THE PROBLEM: Each line of the data below from the one holding "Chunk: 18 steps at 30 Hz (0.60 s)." to the one holding "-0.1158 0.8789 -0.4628", inclusive, is to be reproduced exactly; no other line belongs in the answer.

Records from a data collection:
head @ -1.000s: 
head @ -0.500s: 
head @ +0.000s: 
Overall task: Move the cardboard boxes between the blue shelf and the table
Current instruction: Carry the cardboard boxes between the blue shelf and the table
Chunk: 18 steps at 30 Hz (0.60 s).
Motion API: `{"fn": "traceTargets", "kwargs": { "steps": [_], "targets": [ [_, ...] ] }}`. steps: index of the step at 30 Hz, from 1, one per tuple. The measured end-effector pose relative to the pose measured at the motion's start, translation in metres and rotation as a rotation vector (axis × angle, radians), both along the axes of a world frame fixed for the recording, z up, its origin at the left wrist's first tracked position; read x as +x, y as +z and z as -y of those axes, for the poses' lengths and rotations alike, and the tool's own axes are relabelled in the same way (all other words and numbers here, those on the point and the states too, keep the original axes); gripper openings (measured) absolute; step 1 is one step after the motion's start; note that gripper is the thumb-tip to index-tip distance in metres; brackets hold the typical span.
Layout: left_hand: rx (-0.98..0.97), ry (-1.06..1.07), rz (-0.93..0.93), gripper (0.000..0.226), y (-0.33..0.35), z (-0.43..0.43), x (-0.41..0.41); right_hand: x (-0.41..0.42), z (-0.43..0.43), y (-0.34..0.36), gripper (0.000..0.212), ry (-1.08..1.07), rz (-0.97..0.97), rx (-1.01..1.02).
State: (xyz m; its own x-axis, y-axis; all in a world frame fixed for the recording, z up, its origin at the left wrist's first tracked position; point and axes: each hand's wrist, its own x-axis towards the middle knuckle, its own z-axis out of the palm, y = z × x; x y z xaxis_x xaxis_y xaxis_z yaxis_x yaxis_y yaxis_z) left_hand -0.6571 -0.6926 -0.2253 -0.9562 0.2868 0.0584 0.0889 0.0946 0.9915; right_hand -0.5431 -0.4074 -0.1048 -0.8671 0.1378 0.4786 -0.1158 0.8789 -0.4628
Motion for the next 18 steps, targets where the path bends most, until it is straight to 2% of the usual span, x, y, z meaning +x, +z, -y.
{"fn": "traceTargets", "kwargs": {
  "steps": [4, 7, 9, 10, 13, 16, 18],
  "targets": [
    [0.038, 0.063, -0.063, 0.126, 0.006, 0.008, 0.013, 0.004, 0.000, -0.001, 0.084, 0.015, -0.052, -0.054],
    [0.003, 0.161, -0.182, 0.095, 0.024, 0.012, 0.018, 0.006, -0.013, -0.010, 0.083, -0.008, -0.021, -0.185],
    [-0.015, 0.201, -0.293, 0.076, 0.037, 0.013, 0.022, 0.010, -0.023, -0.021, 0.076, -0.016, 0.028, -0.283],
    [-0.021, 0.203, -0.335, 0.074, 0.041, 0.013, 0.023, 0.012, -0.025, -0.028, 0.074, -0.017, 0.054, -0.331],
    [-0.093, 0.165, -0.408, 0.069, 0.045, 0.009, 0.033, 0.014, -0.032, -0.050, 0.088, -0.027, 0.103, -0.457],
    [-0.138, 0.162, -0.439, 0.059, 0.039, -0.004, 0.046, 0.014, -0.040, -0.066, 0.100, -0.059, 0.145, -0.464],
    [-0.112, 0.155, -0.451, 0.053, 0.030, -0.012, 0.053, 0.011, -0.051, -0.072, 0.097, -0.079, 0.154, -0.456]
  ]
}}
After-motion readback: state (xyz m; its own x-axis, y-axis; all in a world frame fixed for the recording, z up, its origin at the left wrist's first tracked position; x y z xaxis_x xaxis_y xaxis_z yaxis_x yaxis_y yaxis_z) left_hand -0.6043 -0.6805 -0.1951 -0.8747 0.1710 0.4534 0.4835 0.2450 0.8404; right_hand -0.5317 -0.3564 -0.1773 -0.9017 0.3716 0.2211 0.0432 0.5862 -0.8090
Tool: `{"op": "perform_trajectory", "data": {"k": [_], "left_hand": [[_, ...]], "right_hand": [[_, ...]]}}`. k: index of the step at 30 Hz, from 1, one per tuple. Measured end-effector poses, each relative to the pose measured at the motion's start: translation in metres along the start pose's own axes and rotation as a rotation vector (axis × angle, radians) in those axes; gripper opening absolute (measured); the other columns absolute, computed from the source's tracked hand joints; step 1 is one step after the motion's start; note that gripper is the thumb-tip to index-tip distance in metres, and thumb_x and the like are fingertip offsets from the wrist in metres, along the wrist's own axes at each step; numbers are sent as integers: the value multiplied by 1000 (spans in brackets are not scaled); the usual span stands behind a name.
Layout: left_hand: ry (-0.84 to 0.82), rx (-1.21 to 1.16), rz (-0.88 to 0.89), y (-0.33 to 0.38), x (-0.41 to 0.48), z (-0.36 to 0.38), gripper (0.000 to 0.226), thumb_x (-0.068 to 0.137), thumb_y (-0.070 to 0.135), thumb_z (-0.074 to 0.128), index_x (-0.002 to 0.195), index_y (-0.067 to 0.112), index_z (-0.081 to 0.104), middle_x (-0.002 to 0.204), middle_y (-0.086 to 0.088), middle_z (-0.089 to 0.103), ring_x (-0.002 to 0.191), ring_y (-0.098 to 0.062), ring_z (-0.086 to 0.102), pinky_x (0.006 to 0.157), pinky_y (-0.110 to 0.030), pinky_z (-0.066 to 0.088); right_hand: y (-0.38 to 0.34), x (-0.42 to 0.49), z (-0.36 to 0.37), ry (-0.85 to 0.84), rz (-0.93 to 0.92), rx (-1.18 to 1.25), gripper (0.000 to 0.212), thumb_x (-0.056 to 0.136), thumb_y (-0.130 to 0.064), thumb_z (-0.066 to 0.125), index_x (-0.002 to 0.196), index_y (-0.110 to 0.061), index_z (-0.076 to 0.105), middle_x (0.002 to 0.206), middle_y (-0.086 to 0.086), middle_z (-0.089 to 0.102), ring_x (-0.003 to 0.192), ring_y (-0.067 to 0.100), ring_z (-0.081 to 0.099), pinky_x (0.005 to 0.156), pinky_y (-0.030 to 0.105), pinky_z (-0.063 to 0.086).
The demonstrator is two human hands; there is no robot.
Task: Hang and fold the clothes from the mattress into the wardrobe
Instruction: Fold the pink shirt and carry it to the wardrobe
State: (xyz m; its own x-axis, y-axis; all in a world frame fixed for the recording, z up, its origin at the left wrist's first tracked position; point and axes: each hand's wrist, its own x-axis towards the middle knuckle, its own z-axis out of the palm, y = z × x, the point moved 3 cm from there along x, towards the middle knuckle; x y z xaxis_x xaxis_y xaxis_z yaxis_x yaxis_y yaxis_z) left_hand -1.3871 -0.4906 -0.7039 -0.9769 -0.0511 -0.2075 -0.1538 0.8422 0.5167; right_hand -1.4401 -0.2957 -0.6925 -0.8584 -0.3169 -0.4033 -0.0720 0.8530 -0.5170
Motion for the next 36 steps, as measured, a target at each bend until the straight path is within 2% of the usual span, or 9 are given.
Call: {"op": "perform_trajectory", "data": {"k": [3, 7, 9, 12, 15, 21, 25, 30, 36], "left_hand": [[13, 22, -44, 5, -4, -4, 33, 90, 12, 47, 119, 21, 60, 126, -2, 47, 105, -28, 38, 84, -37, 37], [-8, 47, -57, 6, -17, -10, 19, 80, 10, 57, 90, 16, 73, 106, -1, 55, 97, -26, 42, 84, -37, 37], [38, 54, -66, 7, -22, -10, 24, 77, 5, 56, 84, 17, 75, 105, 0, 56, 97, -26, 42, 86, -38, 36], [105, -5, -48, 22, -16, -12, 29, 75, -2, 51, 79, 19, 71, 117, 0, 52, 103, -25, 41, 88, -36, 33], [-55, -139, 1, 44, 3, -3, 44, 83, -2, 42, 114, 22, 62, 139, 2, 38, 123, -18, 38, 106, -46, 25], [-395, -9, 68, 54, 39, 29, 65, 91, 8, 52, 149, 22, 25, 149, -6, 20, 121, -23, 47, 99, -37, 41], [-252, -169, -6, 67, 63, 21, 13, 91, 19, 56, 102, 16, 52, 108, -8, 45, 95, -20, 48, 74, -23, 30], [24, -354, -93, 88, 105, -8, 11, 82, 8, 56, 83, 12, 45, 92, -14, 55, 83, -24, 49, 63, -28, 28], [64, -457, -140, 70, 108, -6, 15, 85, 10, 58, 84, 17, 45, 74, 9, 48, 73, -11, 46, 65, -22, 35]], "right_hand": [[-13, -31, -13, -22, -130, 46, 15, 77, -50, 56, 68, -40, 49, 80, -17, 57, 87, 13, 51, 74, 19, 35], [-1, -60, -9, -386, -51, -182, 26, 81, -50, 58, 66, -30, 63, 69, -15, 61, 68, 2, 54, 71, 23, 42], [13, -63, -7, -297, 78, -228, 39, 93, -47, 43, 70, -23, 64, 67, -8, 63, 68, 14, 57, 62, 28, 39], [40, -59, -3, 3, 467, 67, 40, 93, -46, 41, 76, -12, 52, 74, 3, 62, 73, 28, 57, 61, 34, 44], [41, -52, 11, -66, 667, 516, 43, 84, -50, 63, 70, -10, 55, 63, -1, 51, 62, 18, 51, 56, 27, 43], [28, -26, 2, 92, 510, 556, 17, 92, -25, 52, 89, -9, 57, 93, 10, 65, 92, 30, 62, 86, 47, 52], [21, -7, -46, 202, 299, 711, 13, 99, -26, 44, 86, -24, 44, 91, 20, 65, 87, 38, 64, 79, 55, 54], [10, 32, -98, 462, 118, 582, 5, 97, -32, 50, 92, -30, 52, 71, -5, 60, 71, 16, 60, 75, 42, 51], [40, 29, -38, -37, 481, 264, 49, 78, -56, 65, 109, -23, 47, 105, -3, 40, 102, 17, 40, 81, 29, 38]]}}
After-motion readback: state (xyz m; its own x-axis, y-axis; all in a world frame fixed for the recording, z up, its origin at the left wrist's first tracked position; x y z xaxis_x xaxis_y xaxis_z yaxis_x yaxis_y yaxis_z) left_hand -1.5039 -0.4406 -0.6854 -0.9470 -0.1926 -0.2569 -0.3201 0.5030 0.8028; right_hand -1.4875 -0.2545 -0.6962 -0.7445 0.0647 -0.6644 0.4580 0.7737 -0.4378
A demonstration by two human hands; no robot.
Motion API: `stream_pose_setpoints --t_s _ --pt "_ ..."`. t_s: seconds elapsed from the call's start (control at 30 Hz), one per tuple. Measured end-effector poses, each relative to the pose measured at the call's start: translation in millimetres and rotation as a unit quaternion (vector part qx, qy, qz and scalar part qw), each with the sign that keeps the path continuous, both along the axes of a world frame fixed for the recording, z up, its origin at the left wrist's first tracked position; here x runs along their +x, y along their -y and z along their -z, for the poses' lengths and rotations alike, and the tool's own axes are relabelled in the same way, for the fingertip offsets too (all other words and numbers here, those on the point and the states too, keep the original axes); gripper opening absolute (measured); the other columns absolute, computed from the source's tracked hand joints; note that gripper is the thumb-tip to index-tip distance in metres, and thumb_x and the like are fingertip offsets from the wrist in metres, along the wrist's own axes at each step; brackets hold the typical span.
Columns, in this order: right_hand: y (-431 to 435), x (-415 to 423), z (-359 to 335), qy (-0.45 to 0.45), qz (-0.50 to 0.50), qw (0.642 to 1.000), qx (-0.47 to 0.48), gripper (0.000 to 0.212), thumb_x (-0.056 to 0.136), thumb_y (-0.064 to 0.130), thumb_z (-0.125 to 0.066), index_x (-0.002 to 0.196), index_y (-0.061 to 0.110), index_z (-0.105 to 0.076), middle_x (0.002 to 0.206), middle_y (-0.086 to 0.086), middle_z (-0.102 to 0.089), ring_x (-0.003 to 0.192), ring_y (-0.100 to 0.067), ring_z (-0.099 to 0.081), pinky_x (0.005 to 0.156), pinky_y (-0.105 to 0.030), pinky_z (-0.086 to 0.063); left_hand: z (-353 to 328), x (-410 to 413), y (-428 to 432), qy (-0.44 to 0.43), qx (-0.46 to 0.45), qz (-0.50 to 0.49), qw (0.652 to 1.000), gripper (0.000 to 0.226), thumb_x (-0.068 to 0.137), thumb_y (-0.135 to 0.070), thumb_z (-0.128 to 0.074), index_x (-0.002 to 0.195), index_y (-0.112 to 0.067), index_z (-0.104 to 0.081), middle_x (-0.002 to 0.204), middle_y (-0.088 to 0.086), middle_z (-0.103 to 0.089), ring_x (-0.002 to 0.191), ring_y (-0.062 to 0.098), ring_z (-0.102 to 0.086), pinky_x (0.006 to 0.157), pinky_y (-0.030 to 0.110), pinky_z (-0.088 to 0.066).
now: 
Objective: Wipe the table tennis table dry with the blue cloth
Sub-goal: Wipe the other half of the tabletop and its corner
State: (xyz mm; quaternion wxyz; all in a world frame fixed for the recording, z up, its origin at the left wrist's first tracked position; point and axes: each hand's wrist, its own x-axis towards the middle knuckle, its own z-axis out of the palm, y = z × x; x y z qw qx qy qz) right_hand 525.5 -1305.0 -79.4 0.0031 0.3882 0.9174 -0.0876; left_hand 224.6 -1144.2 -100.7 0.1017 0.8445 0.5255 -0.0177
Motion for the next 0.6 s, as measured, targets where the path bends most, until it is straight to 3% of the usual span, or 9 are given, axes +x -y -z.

RESPONSE TO THIS EXERCISE:
Chunk: 18 steps at 30 Hz (0.60 s).
Motion API: `{"fn": "traceTargets", "kwargs": { "steps": [_], "targets": [ [_, ...] ] }}`. steps: index of the step at 30 Hz, from 1, one per tuple. The measured end-effector pose relative to the pose measured at the motion's start, translation in metres and rotation as a rotation vector (axis × angle, radians), both along the axes of a world frame fixed for the recording, z up, its origin at the left wrist's first tracked position; read x as +x, y as +z and z as -y of those axes, for the poses' lengths and rotations alike, and the tool's own axes are relabelled in the same way (all other words and numbers here, those on the point and the states too, keep the original axes); gripper openings (measured) absolute; step 1 is one step after the motion's start; note that gripper is the thumb-tip to index-tip distance in metres; brackets hold the typical span.
Layout: left_hand: rx (-0.98..0.97), ry (-1.06..1.07), rz (-0.93..0.93), gripper (0.000..0.226), y (-0.33..0.35), z (-0.43..0.43), x (-0.41..0.41); right_hand: x (-0.41..0.42), z (-0.43..0.43), y (-0.34..0.36), gripper (0.000..0.212), ry (-1.08..1.07), rz (-0.97..0.97), rx (-1.01..1.02).
State: (xyz m; its own x-axis, y-axis; all in a world frame fixed for the recording, z up, its origin at the left wrist's first tracked position; point and axes: each hand's wrist, its own x-axis towards the middle knuckle, its own z-axis out of the palm, y = z × x; x y z xaxis_x xaxis_y xaxis_z yaxis_x yaxis_y yaxis_z) left_hand -0.6571 -0.6926 -0.2253 -0.9562 0.2868 0.0584 0.0889 0.0946 0.9915; right_hand -0.5431 -0.4074 -0.1048 -0.8671 0.1378 0.4786 -0.1158 0.8789 -0.4628

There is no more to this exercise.